EXERCISE PROMPT →
Only lines with the string "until" should be returned from the data below.

=== SUPPLIED DATA ===

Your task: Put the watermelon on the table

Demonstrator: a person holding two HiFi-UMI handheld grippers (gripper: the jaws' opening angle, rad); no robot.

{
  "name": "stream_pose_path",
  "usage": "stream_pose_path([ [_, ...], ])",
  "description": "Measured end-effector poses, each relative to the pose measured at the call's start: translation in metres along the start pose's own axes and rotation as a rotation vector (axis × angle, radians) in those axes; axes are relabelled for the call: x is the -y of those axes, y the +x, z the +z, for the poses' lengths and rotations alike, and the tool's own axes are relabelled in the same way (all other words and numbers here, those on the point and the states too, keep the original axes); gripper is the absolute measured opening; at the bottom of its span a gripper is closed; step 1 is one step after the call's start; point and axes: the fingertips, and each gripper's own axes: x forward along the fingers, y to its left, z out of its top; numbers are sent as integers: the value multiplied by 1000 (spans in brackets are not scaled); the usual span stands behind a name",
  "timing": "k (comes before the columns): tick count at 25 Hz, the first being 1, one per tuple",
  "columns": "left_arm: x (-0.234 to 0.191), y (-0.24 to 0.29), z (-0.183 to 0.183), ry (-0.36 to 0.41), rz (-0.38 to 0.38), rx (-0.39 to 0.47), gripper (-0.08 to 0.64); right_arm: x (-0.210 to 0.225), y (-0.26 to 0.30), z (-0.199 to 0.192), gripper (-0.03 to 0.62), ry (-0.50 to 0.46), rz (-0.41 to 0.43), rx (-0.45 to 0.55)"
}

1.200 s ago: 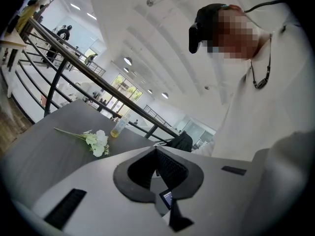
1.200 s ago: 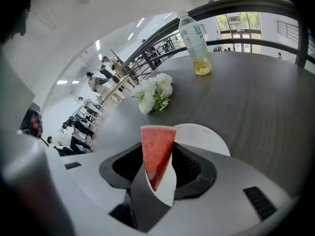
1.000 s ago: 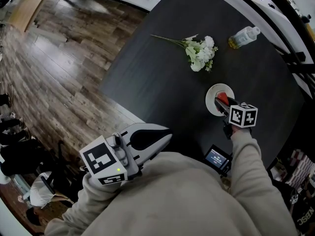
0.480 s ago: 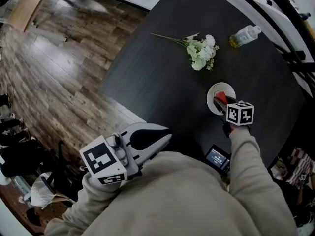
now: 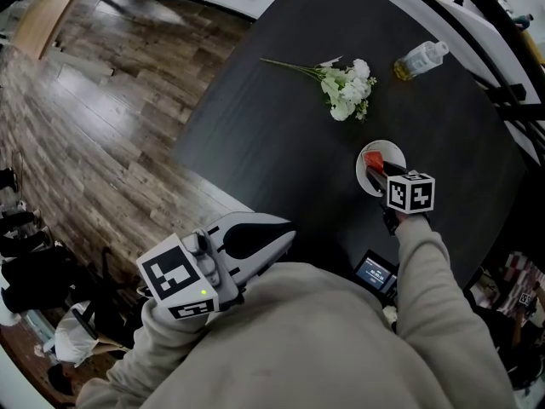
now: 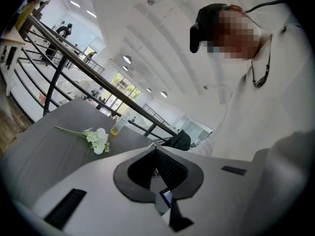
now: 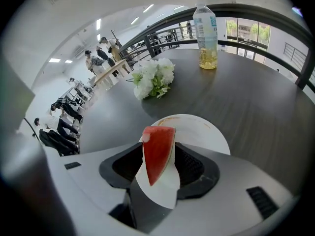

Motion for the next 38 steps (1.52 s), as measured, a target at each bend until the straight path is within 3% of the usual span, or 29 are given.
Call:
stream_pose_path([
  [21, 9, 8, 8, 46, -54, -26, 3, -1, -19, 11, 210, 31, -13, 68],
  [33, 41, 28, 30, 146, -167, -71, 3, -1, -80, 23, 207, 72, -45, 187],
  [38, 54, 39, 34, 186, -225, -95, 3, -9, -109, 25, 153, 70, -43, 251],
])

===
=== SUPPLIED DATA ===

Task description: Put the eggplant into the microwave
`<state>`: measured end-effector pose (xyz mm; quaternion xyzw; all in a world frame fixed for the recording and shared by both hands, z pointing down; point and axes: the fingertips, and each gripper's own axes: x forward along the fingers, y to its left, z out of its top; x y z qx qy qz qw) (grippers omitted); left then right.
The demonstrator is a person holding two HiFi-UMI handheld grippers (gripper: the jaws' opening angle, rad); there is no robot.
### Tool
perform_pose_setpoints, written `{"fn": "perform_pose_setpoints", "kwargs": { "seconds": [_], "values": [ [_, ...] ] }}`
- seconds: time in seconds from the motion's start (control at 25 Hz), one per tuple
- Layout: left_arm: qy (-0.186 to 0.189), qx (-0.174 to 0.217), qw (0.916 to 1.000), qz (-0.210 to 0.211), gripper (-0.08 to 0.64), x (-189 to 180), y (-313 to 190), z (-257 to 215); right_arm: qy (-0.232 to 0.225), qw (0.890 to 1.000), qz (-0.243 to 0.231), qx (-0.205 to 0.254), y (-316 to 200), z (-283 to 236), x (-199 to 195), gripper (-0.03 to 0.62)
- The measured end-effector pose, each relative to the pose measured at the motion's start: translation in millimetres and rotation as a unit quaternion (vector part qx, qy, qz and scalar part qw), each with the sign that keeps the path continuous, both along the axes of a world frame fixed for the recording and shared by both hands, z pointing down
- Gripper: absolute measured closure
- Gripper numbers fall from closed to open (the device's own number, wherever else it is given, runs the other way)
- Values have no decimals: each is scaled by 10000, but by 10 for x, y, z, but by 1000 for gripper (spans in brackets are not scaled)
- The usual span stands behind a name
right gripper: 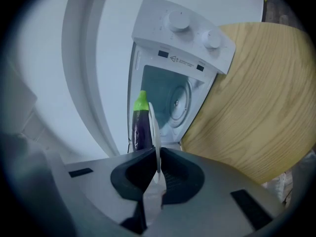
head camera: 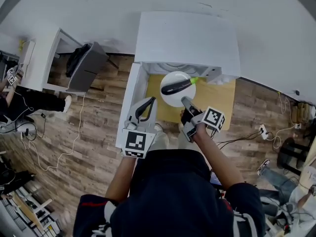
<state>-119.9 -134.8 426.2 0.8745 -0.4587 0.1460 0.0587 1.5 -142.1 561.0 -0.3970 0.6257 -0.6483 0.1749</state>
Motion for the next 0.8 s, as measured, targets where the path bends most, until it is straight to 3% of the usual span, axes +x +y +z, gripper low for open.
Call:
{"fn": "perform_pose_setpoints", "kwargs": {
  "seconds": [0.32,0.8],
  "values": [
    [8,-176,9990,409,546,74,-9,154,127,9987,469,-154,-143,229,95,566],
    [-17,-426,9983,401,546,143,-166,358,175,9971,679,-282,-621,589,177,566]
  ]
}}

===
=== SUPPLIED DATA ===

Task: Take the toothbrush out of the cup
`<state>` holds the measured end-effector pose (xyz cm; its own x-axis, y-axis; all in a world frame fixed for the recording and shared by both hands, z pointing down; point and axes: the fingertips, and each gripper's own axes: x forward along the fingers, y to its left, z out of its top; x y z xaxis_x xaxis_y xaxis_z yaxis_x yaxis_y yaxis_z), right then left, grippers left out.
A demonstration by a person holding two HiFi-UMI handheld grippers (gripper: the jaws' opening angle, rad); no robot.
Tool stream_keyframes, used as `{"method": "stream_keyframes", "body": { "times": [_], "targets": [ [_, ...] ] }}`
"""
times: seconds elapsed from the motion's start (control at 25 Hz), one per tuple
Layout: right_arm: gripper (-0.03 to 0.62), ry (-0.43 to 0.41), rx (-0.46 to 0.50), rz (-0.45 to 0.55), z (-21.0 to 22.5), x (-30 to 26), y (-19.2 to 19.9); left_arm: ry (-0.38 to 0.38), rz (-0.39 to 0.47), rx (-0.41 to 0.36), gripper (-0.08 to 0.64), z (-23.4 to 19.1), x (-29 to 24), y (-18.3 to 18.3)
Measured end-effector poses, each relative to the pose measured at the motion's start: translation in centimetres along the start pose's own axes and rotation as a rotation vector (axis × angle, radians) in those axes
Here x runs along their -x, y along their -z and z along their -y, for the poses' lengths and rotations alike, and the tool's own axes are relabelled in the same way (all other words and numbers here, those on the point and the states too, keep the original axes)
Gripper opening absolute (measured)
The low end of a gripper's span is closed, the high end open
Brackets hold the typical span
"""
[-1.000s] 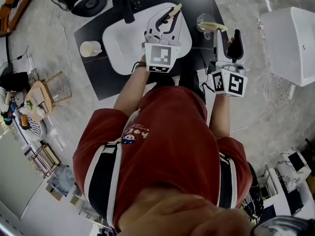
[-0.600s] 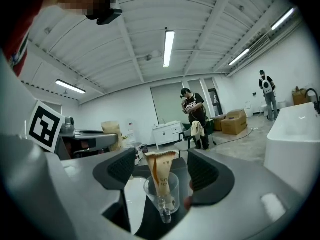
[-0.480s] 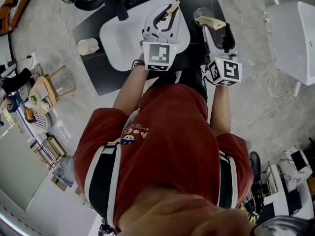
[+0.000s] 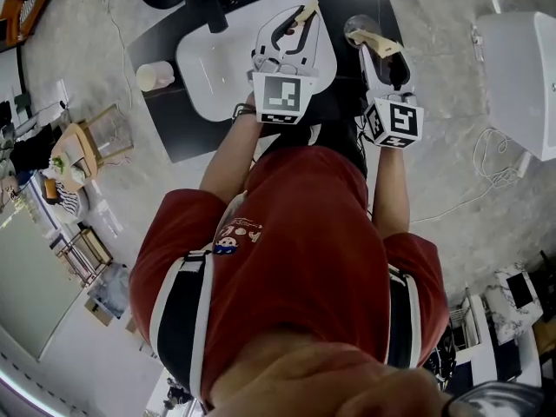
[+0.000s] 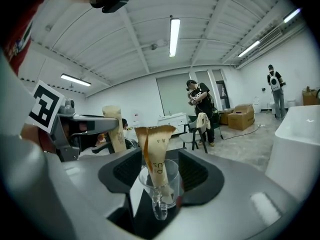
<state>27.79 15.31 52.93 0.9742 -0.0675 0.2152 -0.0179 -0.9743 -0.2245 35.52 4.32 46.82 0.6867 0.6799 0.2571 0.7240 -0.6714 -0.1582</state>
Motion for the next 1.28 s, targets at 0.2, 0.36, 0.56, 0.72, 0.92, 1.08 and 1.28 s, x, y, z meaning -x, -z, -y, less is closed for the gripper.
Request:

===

PROBLEM SOLUTION →
Motion for the next 38 steps (1.52 s), as measured, a target at each bend until the straight path is within 3% of the usual span, or 29 are given.
Motion for the next 0.8 s, as measured, targets where the path bends most, until it is straight to 3% of the usual span, axes +x +y +z, gripper low for open.

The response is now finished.